Bien que blessés, les personnages de Shara ont tous l’avantage d’être vivants et humains. Chaque spectateur peut un peu se retrouver en eux. C’est ce que nous voyons par le biais des différentes réactions des personnages : le père de Shun donne une fausse alerte pensant que sa femme va accoucher immédiatement, Shun écroulé de douleur lorsqu’il apprend que le corps de son frère a été retrouvé, la mère interprétée par la réalisatrice elle-même s’occupant de son précieux jardin et etc …

Parallèlement à l’histoire de Shun, se greffe celle de Yu, une voisine et amie de Shun. Cette dernière apprend que la femme qu’elle appelle « maman » n’est en fait que sa tante. Là aussi, tous les sentiments sont intériorisés. L’histoire de cette jeune fille est donc aussi très émouvante.

Kei qui a disparu depuis le début du film est pourtant bien présent par le biais de son absence. Tout d’abord, il vit à travers sa famille qui l’aime et qui pense à lui. Mais là où la réalisatrice se surpasse, c’est d’intégrer le regard de Kei au film. C’est bien à travers les yeux de Kei que se termine le film. Après la naissance de l’enfant, Kei s’envole comme apaisé et soulagé. La vie va pouvoir continuer sans lui. Non pas qu’il sera oublié, mais la vie va prendre une nouvelle dimension.

Notons un élément intéressant, Kei a disparu lors de la fête du dieu Jizo. Qui est le dieu Jizo ? Ayant désiré rester sur terre pour protéger les enfants perdus et les voyageurs, Jizo vient en aide aux enfants décédés.

Jizo aide l’âme des enfants partis trop tôt, à traverser le fleuve Sanzu.

Ce dieu-caméra qui suit régulièrement Shun et sa famille est sans doute à la fois Jizo et Kei protégé par ce dernier.

Après la naissance de l’enfant, Kei peut reposer en paix. Jizo l’a sans doute conduit jusqu’au salut. Sa famille a fait le deuil et peut continuer à vivre de son côté. Cela ne signifie pas que Kei sera oublié, mais que la page douloureuse de sa mort sera tournée.

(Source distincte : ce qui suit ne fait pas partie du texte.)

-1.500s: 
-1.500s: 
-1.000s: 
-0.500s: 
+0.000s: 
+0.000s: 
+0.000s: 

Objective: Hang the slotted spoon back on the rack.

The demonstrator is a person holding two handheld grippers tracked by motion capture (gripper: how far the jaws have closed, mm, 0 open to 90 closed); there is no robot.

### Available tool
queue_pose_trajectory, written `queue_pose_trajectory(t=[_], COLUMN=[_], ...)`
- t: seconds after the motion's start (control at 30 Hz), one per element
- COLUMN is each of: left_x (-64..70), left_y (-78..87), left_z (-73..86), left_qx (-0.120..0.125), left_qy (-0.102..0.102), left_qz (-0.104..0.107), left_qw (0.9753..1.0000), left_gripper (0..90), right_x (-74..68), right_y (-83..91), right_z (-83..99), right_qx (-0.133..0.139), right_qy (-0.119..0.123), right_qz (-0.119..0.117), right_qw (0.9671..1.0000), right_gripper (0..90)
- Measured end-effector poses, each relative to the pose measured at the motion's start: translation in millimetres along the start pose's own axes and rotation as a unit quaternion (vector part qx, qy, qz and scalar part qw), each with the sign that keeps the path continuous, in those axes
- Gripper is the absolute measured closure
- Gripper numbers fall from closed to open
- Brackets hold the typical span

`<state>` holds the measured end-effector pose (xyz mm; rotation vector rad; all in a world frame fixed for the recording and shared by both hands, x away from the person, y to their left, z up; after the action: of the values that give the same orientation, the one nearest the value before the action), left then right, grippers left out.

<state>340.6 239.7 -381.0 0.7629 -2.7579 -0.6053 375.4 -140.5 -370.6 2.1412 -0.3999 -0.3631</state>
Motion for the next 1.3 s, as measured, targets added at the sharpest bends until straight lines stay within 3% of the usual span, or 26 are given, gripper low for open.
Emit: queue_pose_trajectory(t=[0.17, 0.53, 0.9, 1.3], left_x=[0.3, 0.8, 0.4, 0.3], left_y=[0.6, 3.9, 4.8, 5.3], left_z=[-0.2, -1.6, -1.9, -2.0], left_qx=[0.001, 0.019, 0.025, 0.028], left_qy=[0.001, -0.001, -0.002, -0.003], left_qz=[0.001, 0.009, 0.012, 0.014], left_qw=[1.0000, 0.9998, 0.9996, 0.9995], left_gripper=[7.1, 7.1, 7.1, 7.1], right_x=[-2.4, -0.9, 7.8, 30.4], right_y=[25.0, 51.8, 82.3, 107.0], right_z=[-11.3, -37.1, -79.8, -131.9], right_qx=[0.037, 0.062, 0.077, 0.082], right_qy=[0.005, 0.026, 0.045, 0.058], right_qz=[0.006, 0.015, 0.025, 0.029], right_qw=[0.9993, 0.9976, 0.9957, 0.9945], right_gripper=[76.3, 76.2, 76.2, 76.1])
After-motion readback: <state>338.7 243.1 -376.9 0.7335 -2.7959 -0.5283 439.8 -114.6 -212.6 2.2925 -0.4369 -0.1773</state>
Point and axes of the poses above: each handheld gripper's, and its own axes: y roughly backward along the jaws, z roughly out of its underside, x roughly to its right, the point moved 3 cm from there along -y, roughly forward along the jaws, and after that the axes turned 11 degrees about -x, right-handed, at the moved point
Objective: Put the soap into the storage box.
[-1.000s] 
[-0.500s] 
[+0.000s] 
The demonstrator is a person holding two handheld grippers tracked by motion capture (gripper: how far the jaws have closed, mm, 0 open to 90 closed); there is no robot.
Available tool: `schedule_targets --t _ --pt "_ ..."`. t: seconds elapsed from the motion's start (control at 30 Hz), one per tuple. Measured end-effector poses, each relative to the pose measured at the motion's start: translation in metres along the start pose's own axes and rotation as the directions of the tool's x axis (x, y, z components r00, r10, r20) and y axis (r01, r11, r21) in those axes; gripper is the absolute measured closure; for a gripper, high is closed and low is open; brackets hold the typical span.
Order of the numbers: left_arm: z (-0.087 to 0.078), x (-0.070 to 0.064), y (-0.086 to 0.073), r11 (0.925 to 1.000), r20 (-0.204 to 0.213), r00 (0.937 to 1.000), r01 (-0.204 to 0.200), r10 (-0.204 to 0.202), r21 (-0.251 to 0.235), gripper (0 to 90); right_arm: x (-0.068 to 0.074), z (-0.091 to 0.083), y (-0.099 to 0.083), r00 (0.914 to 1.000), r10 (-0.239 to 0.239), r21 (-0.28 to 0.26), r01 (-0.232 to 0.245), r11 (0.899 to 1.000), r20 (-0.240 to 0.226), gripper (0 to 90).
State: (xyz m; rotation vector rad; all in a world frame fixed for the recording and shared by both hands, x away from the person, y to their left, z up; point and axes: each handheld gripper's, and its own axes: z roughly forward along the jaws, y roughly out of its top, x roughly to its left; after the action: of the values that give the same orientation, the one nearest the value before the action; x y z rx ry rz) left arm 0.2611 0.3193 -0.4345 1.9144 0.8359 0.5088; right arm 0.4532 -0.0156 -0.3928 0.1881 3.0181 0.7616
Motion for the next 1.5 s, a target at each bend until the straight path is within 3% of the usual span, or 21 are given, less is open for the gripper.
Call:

C’est simplement le cycle de la vie : la vie et la mort qui se côtoient au quotidien et qui ne laissent personne indifférent.

Le thème de la renaissance est abordé par différents éléments : la grossesse de la mère de Shun, l’amour naissant entre Yu et Shun, le jardin prospère de la mère de Shun, la danse exorcisante et etc …

La réalisatrice japonaise a bien compris ce que signifie le mot « vie ». Il n’est pas nécessaire de faire des choses incroyables pour marquer une vie, il suffit juste de vivre au quotidien, car ce sont tous ces moments qui reviennent encore et toujours qui font de nous ce que nous sommes.

Shara raconte simplement la vie en mêlant ce que chacun d’entre nous est plus ou moins amené à vivre : la disparition et la naissance; la mort et l’amour.